Wednesday, November 01, 2006

Learning Management Systems

Jason Haseldine March 2006

This document describes the findings of a survey undertaken on a number of Australian and International Learning Management Systems (LMS). The scope of the survey focuses on three products being; WebCT, Moodle and Nuvvo. The research defines what an LMS is, their key characteristics including features and use of different platform models in proprietary, open source and on-demand services.

This report represents a snapshot of a very active LMS market as of March 2006. A year from this date there would certainly be improvement and additional vendors in this space.

LMS: A Learning Management System is a software application or Web-based technology designed to enable the management, delivery and assessment of blended learning in education, government and industry.

The Engineering Education Centre (cited in Millea, Green and Putland 2005, p.33) identify an LMS is a software product that can ‘track student registration, track learner progress, record test scores and indicate course completions.’ TechTarget (2006) identify how an ‘LMS may also provide students with the ability to use interactive features such as threaded discussions, video conferencing, and discussion forums.’

Blended Learning: is a combination of learning techniques via technology such as DVD, podcasting, learning objects, online services, mobile services, collaborative tools and traditional print materials.

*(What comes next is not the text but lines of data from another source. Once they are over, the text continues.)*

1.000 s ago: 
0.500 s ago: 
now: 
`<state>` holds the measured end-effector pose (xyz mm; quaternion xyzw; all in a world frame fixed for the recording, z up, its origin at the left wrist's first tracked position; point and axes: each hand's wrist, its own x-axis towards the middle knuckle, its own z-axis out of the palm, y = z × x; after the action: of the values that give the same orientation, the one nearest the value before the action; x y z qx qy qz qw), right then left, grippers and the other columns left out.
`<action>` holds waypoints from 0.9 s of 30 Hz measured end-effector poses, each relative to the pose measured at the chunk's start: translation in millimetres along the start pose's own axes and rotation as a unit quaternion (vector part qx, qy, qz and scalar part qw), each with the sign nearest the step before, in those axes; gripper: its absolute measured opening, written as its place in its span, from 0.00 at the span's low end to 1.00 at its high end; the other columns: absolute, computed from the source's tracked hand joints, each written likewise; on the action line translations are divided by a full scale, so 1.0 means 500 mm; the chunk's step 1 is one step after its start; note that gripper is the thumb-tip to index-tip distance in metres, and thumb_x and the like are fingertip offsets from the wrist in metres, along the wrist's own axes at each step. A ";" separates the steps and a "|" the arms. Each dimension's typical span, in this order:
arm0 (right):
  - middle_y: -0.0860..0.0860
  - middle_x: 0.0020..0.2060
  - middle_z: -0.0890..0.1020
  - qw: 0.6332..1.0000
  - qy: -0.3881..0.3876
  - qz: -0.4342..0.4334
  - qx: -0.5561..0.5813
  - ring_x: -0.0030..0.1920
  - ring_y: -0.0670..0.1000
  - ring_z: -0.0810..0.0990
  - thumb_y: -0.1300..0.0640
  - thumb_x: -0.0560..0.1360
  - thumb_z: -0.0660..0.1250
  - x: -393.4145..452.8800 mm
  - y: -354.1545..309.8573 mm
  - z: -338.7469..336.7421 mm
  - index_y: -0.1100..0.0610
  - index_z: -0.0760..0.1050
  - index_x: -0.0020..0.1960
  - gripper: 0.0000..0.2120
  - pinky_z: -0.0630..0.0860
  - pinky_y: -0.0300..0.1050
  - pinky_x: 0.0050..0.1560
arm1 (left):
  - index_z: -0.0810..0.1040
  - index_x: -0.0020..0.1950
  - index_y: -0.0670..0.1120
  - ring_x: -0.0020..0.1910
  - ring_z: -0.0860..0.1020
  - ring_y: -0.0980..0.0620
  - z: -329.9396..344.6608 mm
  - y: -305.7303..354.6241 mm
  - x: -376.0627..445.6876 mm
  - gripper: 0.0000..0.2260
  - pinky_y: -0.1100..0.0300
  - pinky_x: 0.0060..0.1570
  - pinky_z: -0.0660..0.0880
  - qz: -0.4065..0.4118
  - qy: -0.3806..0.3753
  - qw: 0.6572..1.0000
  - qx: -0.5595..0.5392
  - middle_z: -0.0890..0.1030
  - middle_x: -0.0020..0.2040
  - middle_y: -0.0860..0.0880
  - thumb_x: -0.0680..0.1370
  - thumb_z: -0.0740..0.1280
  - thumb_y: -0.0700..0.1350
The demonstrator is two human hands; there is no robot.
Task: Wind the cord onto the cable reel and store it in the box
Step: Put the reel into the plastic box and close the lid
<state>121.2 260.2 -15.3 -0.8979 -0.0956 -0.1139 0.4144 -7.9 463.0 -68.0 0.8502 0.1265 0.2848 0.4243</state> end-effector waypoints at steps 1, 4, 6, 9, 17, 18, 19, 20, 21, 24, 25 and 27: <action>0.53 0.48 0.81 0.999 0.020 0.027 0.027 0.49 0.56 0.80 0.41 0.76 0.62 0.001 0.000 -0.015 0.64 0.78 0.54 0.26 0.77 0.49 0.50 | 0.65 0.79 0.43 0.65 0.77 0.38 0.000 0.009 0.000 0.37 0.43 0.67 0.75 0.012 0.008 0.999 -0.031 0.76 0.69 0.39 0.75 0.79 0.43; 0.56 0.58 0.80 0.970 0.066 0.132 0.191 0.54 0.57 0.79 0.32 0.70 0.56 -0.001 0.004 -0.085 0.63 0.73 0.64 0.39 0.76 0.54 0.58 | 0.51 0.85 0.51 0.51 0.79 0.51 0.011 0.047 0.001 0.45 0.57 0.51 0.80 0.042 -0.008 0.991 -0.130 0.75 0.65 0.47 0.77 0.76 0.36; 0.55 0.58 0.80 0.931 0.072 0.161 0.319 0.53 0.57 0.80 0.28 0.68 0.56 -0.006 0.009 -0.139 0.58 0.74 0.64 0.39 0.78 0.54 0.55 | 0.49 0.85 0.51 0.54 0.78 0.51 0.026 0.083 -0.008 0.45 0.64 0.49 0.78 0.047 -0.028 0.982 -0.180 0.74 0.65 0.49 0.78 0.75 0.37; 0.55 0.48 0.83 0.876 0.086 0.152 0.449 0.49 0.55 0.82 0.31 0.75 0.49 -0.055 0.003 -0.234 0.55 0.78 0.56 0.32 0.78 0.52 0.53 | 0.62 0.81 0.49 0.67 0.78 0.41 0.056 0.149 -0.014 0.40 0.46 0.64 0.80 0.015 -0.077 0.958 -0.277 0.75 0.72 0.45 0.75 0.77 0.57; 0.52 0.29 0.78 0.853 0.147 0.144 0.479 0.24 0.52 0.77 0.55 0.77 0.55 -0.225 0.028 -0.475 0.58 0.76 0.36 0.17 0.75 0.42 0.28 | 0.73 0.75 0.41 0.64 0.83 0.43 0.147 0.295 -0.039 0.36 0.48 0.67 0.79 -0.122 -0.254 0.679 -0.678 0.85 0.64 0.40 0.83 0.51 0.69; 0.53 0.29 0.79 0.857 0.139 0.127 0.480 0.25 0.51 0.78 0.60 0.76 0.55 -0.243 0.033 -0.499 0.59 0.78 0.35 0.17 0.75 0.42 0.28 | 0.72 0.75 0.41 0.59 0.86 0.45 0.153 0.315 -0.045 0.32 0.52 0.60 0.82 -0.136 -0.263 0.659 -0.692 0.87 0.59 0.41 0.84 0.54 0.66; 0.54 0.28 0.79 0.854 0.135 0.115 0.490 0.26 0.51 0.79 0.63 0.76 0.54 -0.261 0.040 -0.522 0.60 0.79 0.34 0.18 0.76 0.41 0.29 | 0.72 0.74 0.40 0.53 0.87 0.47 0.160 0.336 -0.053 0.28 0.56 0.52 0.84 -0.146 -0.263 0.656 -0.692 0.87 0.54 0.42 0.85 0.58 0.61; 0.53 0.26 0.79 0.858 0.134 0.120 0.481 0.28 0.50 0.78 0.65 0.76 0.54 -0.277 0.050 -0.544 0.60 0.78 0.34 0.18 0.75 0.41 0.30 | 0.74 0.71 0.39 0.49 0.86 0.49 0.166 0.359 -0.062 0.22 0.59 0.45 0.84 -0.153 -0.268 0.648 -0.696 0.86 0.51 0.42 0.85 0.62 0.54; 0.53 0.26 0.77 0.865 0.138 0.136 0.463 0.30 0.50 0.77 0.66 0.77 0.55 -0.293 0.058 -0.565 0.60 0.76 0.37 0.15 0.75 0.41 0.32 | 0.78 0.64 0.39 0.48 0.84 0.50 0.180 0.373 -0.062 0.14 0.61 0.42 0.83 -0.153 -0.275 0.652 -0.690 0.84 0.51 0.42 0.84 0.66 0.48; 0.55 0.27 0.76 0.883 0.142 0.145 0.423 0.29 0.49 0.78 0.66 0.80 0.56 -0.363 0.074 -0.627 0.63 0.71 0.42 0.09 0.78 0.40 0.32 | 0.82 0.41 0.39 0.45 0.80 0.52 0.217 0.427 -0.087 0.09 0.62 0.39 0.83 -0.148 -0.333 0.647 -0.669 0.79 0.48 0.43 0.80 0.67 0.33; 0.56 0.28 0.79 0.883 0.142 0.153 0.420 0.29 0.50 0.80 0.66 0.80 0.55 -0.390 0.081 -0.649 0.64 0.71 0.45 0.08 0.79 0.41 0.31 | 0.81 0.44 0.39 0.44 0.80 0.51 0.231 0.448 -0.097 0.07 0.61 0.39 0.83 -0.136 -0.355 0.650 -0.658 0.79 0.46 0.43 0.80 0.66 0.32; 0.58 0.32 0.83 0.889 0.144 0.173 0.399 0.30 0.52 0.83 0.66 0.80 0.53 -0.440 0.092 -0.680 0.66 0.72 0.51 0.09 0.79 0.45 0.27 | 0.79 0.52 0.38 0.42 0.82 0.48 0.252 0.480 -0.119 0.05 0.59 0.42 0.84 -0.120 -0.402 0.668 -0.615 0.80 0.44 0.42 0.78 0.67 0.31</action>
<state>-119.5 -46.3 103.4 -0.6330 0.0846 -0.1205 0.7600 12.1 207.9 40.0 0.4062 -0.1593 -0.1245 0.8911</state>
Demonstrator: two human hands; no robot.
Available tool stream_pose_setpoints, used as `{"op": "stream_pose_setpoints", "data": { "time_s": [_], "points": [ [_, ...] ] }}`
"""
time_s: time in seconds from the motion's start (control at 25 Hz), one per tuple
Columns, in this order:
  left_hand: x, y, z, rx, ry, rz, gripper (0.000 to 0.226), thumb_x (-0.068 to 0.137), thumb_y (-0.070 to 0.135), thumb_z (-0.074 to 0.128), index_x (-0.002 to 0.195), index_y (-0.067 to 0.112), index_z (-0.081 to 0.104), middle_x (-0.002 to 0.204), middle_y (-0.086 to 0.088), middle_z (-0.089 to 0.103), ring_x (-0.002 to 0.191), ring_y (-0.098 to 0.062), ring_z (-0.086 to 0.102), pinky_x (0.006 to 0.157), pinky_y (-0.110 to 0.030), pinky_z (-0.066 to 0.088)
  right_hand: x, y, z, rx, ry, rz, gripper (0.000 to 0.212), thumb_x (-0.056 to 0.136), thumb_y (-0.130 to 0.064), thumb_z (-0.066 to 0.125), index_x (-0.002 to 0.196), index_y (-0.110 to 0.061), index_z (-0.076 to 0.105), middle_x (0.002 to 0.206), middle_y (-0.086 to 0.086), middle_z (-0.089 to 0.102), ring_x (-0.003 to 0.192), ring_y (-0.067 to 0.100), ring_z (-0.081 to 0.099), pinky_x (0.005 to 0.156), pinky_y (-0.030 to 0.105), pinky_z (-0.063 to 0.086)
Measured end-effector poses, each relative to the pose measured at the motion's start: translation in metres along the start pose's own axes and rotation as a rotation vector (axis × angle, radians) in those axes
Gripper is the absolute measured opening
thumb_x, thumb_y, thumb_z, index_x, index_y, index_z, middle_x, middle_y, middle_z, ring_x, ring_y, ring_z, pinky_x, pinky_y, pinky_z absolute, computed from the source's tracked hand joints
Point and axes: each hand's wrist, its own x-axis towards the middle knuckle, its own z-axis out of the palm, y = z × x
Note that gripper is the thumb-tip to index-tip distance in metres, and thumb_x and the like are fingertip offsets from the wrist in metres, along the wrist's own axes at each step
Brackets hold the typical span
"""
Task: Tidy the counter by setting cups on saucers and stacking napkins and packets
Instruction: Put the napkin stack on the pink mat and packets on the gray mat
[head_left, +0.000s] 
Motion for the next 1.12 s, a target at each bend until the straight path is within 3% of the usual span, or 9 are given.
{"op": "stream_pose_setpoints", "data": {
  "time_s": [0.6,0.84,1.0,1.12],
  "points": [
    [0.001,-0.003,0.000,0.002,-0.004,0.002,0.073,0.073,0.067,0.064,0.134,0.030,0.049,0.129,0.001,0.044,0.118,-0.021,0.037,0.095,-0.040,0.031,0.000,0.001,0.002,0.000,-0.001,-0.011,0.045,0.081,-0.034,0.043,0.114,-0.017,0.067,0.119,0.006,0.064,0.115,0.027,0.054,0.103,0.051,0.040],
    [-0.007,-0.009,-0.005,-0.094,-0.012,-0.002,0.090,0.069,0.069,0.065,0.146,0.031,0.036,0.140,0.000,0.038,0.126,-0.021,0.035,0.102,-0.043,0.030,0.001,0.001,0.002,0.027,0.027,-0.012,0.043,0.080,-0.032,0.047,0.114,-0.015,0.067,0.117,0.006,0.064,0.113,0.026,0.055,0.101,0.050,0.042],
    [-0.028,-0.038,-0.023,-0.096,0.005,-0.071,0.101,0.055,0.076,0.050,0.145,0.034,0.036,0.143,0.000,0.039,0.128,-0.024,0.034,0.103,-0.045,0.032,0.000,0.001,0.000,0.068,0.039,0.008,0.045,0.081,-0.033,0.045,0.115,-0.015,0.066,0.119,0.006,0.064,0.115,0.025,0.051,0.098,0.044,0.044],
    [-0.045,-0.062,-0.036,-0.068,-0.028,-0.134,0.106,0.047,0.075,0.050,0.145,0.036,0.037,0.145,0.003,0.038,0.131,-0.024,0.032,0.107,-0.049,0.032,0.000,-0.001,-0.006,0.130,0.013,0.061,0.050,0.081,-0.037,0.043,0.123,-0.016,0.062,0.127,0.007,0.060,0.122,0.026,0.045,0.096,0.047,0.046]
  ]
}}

Podcasting: is a recent emerging technology arisen from the phenomenon of Apple’s Ipod music player. Educators have identified how technology in a music player can be utilised as a learning tool via the delivery of podcasts. Wikipedia (2006) states, ‘A podcast is a web feed of audio or video files placed on the Internet for anyone to download or subscribe to, and also the content of that feed.’

Learning Objects: Are individual software applications comprising graphics, text, audio, animation and interactive tools that have been designed to engage and motivate student learning (The Learning Federation 2006).

Open Source: Moyle (2003, p.3) states ‘Open source software uses software source code that is open, unrestricted and available by downloading it from the Internet.’ Open source means that the software is available under licence and can be modified; further this manipulated software can then be distributed back to the open community for additional enhancement. Moyle (2003, p.3) continues,
…the ‘open’ in open source software is intended in the philosophical sense of ‘open or free speech’ rather than as a free (ie no cost) product. The code in open source software is available and viewable.

Learning Management Systems first entered the market almost ten years ago. The three largest LMS vendors; Saba, SumTotal Systems and Plateau comprise some 29% of all LMS licence revenue (LTI Newsline 2006).

LMS are not restricted to industry, for these systems are also adopted in education and government enterprises. Bersin-LTI Research Center (2006) identified that ‘LMS systems are widely adopted, with 66% of large enterprises reporting a system in place.’

There is an extensive array of LMS products currently on the market. The very size of the industry has created an industry within itself being that of LMS selection consultants. This survey identifies three LMS products operating within the commercial, open source and on-demand model. It highlights their key features and the differences in their platform models.
LMS’s provide an extensive volume of functionality; the following is a condensed list of features identified within WebCT and Moodle as reported in EduTools (2006);

Internal email Calendar
Student tracking Customized look and feel
Groupwork Online grading
Bookmarks Online journal/notes
Hosted Services Real-time chat
Student portfolios Searching within Course
Help Self assessment
Course management Student community building
File Exchange Video Services
Discussion forums Whiteboard

Whilst WebCT and Moodle have similar features, their licensing models are different due to the nature of their ownership. The following information highlights these differences;

WebCT is a privately held company backed by a group of investors, hence they sell their product via a proprietary license for maximum return to their investors. The nature of proprietary software is that it is restricted in its use and distribution and rarely grants the end-user any rights.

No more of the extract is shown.